Three things are required from, and effectually produced in, the person who learns and knows Christ in this effectual way.
The first is a daily striving to “put off” (or “mortify”) “the old man” (v.22). This doesn’t mean the substance of our soul and body, or even the natural and essential faculties of the soul, but the natural and inbred corruption which has infected and polluted all these, and which we give way to in its “deceitful lusts.” The right order to go about the duties of sanctification is to begin with mortification in the first place, and then proceed to the duties of a new life, for the plants of righteousness do not thrive in an unhumbled, proud, impenitent heart.
The second thing is a serious endeavour to have your mind and understanding more and more renewed, or made new, by getting a new quality of divine and supernatural light implanted in it (v.23).

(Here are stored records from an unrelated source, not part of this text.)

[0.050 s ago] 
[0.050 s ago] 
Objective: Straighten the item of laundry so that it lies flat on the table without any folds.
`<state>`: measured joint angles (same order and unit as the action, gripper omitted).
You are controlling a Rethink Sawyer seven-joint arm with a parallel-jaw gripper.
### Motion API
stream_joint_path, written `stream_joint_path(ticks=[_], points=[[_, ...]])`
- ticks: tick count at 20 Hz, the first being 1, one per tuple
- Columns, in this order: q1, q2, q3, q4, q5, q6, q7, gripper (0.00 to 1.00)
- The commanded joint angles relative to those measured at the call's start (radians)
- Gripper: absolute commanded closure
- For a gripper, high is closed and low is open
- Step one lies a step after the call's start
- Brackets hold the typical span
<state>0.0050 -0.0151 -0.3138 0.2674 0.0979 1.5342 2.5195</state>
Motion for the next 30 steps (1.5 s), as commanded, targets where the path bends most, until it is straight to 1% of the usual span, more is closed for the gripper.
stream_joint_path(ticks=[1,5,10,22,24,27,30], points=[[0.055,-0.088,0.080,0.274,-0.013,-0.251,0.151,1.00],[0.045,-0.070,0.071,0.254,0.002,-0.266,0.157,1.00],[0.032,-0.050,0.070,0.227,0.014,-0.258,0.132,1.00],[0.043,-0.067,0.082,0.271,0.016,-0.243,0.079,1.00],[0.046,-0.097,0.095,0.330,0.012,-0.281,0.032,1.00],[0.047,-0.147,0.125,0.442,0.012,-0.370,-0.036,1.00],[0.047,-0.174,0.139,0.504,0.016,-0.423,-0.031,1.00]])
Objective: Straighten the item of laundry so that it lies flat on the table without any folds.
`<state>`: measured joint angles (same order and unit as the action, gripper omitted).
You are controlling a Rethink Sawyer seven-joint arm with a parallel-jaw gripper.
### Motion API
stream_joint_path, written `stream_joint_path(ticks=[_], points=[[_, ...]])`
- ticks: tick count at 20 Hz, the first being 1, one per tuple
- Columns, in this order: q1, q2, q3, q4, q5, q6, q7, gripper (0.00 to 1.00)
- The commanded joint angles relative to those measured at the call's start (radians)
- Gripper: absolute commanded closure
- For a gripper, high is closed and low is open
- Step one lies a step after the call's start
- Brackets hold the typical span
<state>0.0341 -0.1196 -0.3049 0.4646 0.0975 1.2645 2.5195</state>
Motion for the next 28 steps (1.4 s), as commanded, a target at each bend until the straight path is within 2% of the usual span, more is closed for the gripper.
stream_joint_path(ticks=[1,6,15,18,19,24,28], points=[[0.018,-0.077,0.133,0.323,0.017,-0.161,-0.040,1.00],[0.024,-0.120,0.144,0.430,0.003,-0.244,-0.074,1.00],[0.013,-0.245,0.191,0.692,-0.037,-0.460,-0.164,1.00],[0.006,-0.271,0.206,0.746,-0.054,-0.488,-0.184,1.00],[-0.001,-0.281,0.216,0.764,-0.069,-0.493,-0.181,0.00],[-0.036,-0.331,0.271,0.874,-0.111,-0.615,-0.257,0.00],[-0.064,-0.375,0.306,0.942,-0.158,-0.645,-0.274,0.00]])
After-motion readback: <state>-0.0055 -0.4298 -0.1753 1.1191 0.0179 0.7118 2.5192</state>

It is not sufficient that we cease to do evil, and labour to mortify our inbred corruption, but we must also learn to do well, and endeavour to have the whole man adorned with the various graces of God’s Spirit, making conscience of all the positive duties of a holy life.
The third thing is the daily task of putting on the new man (v.24), that is, being more and more endued and adorned with new and spiritual qualities, by which not only is our mind renewed, but also our will, affections and actions.
Christians Observe Each of the Ten Commandments
The apostle then presses on them the exercise of some particular virtues. These belong to all Christians of whatsoever rank or station equally, and they are all enjoined in the second table of the law. He exhorts them, first, to lay aside and mortify the sin of lying (v.25), forbidden in the ninth commandment (where someone speaks what they know or conceive to be untruth, with an intention and purpose to deceive), and to “speak the truth, every man with his neighbour,” that is, to speak as they think, and to think of what they speak as it really is, so that our speech would conform both to the thing itself, and to our conceptions of the thing.
He exhorts them, next, to restrain and moderate their anger (v.26–27), for anger is forbidden in the sixth commandment. Anger is a natural affection, planted in our first parents at the first creation, and it was indeed also found in Christ Himself, who was without sin. So anger is not in itself a sin, nor always sinful. Instead, it is in its own nature indifferent, and becomes either good or evil according to the grounds, causes, objects and ends of it.